Everything in the data below except the pictures must be repeated word for word.

|---|

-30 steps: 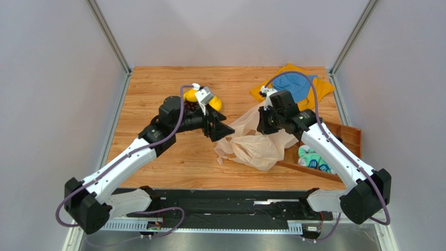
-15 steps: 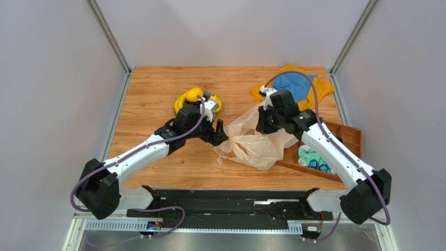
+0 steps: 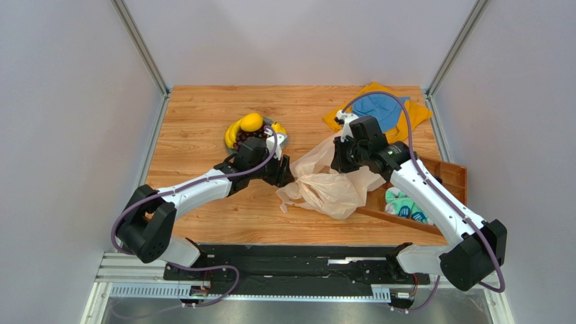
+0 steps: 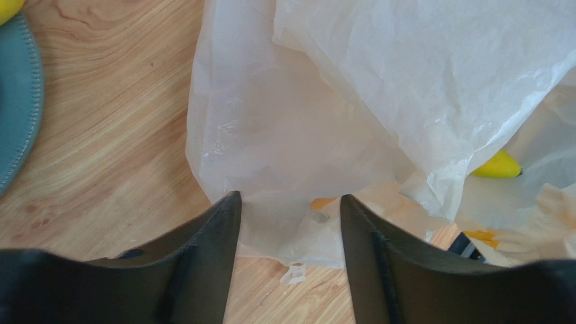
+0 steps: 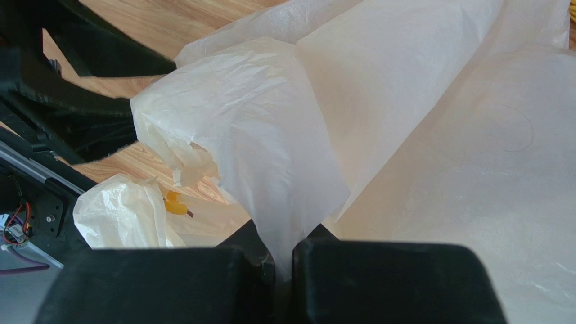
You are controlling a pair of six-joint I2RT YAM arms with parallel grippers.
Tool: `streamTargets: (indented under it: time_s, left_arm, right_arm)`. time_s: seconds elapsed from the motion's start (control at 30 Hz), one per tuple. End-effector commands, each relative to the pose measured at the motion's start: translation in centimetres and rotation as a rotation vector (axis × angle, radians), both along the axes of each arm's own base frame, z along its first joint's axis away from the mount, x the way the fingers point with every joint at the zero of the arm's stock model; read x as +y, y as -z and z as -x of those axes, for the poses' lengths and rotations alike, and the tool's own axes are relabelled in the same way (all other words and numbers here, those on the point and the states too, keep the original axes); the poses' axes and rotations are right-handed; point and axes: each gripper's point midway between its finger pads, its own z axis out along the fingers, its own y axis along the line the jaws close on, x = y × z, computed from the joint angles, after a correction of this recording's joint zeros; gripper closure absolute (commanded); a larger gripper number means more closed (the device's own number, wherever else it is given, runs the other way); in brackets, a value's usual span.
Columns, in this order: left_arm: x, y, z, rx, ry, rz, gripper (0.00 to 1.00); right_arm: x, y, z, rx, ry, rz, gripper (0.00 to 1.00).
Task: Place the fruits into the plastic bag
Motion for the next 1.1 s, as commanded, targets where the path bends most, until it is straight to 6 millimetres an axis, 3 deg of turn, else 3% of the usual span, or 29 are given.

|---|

## YOUR RESPONSE
-30 steps: 
-15 steps: 
+0 steps: 
+0 steps: 
+0 steps: 
You are controlling a pair of six-joint I2RT YAM arms with parallel grippers.
Tool: `streamTargets: (indented under it: time_s, left_arm, right_arm)`. time_s: seconds elapsed from the motion's start (control at 30 Hz), one per tuple. End-effector commands, each relative to the pose measured at the motion's start: translation in centimetres and rotation as a rotation vector (axis × angle, radians), both along the axes of each arm's own base frame, z along its first joint's axis away from the mount, x the way the fingers point with every joint at the zero of the arm's stock model; read x as +y, y as -z and z as -x of those axes, for the poses' lengths and rotations alike, and the tool's own axes are relabelled in the same way (all other words and numbers here, those on the point and the states too, keep the original axes); the poses' axes and rotations are right-handed; point and axes: each gripper's point midway between its finger pads, its own z axis out along the fingers, its own y axis along the line the jaws close on, x = y × z, computed from the joint angles, after a correction of this recording's joint zeros; gripper closure absolute (commanded); a larger gripper number means more closed (the device's own number, wherever else it is given, runs the other way); in brackets, a value's usual span.
Columns, in this order: left_arm: x, y, z, rx, ry, rz, gripper (0.00 to 1.00); right_arm: x, y, z, rx, ry, rz, gripper (0.00 to 1.00).
Task: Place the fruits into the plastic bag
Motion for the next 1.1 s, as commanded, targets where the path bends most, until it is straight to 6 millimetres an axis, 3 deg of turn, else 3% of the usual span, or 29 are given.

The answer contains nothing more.